■ TASK BRIEF
Go to the line below containing "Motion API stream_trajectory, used" and print exactly from there through the line containing "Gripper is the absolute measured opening", both included. Print nothing else.

■ SUPPLIED INFORMATION
################

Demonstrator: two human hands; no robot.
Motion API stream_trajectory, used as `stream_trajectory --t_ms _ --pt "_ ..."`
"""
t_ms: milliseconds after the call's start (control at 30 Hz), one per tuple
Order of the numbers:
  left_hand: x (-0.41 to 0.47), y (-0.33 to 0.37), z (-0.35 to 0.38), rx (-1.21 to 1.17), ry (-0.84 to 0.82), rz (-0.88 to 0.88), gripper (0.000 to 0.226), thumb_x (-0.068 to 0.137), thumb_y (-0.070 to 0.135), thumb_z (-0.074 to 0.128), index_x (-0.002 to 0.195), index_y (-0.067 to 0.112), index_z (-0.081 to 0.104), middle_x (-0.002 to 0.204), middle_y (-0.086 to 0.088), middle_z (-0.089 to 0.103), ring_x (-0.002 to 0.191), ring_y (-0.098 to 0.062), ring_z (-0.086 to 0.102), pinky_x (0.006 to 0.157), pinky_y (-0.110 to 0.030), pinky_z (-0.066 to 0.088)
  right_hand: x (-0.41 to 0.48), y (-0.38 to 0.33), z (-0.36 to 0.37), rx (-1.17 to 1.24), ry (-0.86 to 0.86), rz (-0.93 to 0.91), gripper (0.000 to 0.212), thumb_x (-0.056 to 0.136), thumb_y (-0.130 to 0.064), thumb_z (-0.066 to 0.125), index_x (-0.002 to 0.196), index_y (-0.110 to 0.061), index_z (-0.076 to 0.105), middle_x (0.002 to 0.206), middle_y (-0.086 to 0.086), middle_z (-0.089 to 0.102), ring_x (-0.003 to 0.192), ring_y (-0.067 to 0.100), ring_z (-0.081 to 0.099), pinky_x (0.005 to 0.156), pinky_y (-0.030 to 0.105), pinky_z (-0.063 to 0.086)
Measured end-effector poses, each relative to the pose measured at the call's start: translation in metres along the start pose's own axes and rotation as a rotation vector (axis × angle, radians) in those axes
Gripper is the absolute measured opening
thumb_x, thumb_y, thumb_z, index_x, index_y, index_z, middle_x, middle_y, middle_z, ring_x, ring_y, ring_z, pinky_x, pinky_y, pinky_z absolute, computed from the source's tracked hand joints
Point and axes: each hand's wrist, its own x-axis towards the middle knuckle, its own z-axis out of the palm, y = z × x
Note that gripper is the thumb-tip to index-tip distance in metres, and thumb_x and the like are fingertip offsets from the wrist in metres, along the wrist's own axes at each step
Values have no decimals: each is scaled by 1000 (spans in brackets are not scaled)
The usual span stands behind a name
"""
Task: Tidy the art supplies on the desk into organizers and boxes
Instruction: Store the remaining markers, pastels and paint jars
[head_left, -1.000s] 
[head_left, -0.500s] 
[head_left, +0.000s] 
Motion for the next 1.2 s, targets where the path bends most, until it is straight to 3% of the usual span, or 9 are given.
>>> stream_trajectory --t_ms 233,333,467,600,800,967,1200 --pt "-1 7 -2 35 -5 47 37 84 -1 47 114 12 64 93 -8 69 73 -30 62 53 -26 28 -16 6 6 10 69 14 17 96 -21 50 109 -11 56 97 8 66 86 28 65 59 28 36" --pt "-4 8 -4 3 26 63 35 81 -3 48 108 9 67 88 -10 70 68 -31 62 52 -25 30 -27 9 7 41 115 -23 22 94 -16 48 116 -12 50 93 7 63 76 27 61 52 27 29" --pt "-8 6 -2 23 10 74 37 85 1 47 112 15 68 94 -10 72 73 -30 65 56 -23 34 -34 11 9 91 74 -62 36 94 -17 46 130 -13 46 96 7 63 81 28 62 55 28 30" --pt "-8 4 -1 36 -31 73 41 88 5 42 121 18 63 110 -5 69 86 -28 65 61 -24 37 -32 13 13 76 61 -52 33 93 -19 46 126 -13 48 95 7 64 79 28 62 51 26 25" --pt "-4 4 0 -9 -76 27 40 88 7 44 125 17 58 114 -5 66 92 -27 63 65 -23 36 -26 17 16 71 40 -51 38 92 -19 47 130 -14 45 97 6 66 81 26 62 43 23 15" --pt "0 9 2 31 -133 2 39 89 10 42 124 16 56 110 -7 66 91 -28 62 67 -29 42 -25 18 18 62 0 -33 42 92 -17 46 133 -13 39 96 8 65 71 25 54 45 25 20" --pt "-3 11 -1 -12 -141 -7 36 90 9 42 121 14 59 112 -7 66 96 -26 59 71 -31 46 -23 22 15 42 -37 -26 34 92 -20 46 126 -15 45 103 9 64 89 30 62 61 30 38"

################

■ WRITTEN ANSWER
Motion API stream_trajectory, used as `stream_trajectory --t_ms _ --pt "_ ..."`
"""
t_ms: milliseconds after the call's start (control at 30 Hz), one per tuple
Order of the numbers:
  left_hand: x (-0.41 to 0.47), y (-0.33 to 0.37), z (-0.35 to 0.38), rx (-1.21 to 1.17), ry (-0.84 to 0.82), rz (-0.88 to 0.88), gripper (0.000 to 0.226), thumb_x (-0.068 to 0.137), thumb_y (-0.070 to 0.135), thumb_z (-0.074 to 0.128), index_x (-0.002 to 0.195), index_y (-0.067 to 0.112), index_z (-0.081 to 0.104), middle_x (-0.002 to 0.204), middle_y (-0.086 to 0.088), middle_z (-0.089 to 0.103), ring_x (-0.002 to 0.191), ring_y (-0.098 to 0.062), ring_z (-0.086 to 0.102), pinky_x (0.006 to 0.157), pinky_y (-0.110 to 0.030), pinky_z (-0.066 to 0.088)
  right_hand: x (-0.41 to 0.48), y (-0.38 to 0.33), z (-0.36 to 0.37), rx (-1.17 to 1.24), ry (-0.86 to 0.86), rz (-0.93 to 0.91), gripper (0.000 to 0.212), thumb_x (-0.056 to 0.136), thumb_y (-0.130 to 0.064), thumb_z (-0.066 to 0.125), index_x (-0.002 to 0.196), index_y (-0.110 to 0.061), index_z (-0.076 to 0.105), middle_x (0.002 to 0.206), middle_y (-0.086 to 0.086), middle_z (-0.089 to 0.102), ring_x (-0.003 to 0.192), ring_y (-0.067 to 0.100), ring_z (-0.081 to 0.099), pinky_x (0.005 to 0.156), pinky_y (-0.030 to 0.105), pinky_z (-0.063 to 0.086)
Measured end-effector poses, each relative to the pose measured at the call's start: translation in metres along the start pose's own axes and rotation as a rotation vector (axis × angle, radians) in those axes
Gripper is the absolute measured opening

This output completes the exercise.